To be clear, teaching statistics is about leadership: leading students through the material. Initially you take some of the responsibility for their learning – pointing them in the right direction from the right starting point. But the most important thing is to hand that responsibility over to them when they are ready.
The students’ trajectory and yours are mirror images: they will grow in confidence and accomplishment and, critically, need you less and less. As they move forwards, you must pull back. This is hard: you start with a high investment in their success and as that success comes through you have to reduce your investment. It happens every year, and I can almost tell you which week you will first notice that they don’t need you so much. Not being needed is difficult for you to manage, but it is the surest sign that you have led well.
Learners
There are two things to be said about learners of statistics.
- The main obstacle to overcome for most students is their anxiety/fear.
- This arises because they believe that they are (i) not equipped for (ii) the type of material involved.
- It gets reinforced when they hit anything that sounds alien or confusing.
So we avoid anything that sounds alien or confusing.
- This obstacle is not helped by a lack of motivation.
- All too often it is said of statistics that they focus on the average person and no-one is interested in the average person.
- It is correct that no-one is interested, but it is wrong to say that is the focus of statistics.
So we talk about statistics as the language and exploration of human variability.
Fallacies in University Learning and Teaching
Maybe something else needs to be said. There are two enormous fallacies in university teaching. Because of them, this needs saying:
Please, when you work with students don’t judge them.
Please, when you work with students don’t judge yourself either.

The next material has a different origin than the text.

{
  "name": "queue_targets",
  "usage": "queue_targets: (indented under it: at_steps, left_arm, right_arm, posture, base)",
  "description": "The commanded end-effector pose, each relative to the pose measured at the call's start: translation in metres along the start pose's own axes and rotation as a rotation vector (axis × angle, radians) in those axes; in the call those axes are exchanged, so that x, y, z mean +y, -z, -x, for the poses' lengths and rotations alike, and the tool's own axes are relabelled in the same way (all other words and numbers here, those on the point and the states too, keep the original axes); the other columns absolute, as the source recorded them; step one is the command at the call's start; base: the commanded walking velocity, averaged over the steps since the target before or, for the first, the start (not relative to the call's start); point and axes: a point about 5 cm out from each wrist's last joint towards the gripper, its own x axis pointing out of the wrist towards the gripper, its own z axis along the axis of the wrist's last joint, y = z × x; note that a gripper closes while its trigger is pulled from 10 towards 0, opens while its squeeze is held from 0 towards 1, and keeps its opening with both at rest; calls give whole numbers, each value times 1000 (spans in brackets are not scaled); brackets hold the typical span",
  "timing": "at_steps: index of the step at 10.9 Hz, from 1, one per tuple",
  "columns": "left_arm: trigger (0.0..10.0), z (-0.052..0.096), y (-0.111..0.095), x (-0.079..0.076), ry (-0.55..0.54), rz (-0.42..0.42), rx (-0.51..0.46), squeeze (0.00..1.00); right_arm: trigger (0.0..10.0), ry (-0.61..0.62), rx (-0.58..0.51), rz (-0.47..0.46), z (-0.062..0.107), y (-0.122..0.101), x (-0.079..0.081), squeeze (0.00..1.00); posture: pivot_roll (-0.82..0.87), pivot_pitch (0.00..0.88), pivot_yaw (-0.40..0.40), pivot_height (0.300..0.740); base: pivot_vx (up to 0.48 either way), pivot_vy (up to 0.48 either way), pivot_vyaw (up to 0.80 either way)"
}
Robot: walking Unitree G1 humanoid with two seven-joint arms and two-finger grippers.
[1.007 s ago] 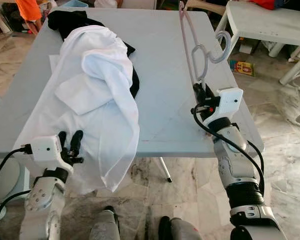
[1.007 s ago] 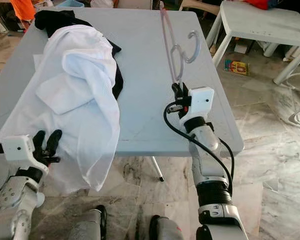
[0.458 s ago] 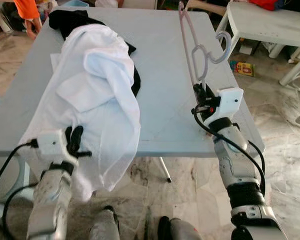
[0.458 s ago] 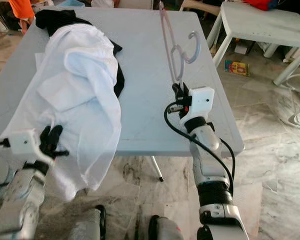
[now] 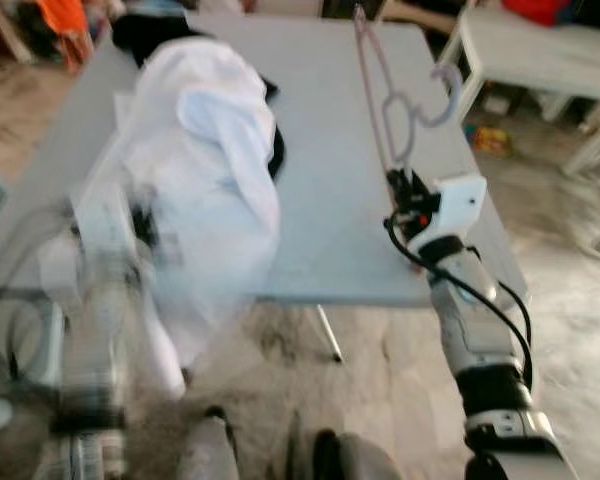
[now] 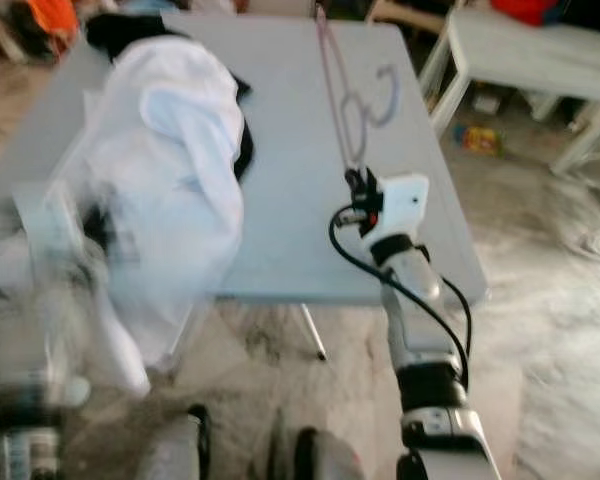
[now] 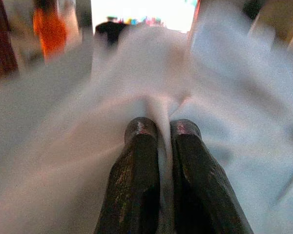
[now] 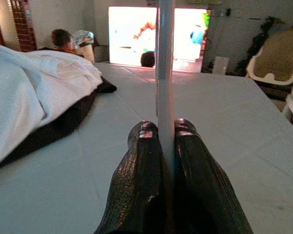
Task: Hang hanger
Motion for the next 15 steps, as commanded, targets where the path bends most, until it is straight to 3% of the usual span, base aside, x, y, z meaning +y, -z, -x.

Fallacy 1 concerns student attendance. We are all embedded in a system that has chosen to place a high value on student attendance. Attendance is seen as good and therefore is expected and occasionally required. Non-attendance is seen as bad. This is a simple mistake. Engagement is what counts, and although attendance often equates to engagement, non-attendance does not necessarily equate to non-engagement.
Don’t judge students who don’t attend. If they don’t attend, then one thing we can say for sure is that there will be a reason. Since we rarely know what that reason is, we can’t say whether we think it a good reason. Even if the reason is that they have a chaotic social life, they have a reason and we don’t know why their social life is chaotic.
And don’t judge yourself either if they don’t attend your class. I can promise you one thing. When that happens the reason is usually that they have overcome their anxiety about the topic and feel they can go it alone. What better learning outcome is there than that? That is a sign that you have succeeded in your job: something you should pat yourself on the back for.
Fallacy 2 is that good teaching matters. An inspiring teacher can change everything for a student, but they are extremely unlikely to do that by teaching – by giving tuition. Quite possibly, the best thing a teacher can say is “I don’t know but let’s see if we can find out.”
So, don’t judge yourselves when you get asked a question you cannot answer. You are the expert in being a student not the expert in statistics.
It’s a question of who is in control. If the teacher is in control, then I think they will be ineffective – they are doing the learning process for the student. If the student is in control, then I think support from a teacher will go much better.
Incidentally, this is why I think lectures are not great. They were necessary in times past when that was the only way of passing material on. But now we have much better ways – and mainly better because they put the student in control. Even something as simple as the control a student has when watching or listening to a podcast or vlog. They can pause, rewind or skip ahead. In a lecture, they have to go at the speed of the lecturer. A lecture demands almost complete submission by students – and a lecture theatre is structured to make that happen.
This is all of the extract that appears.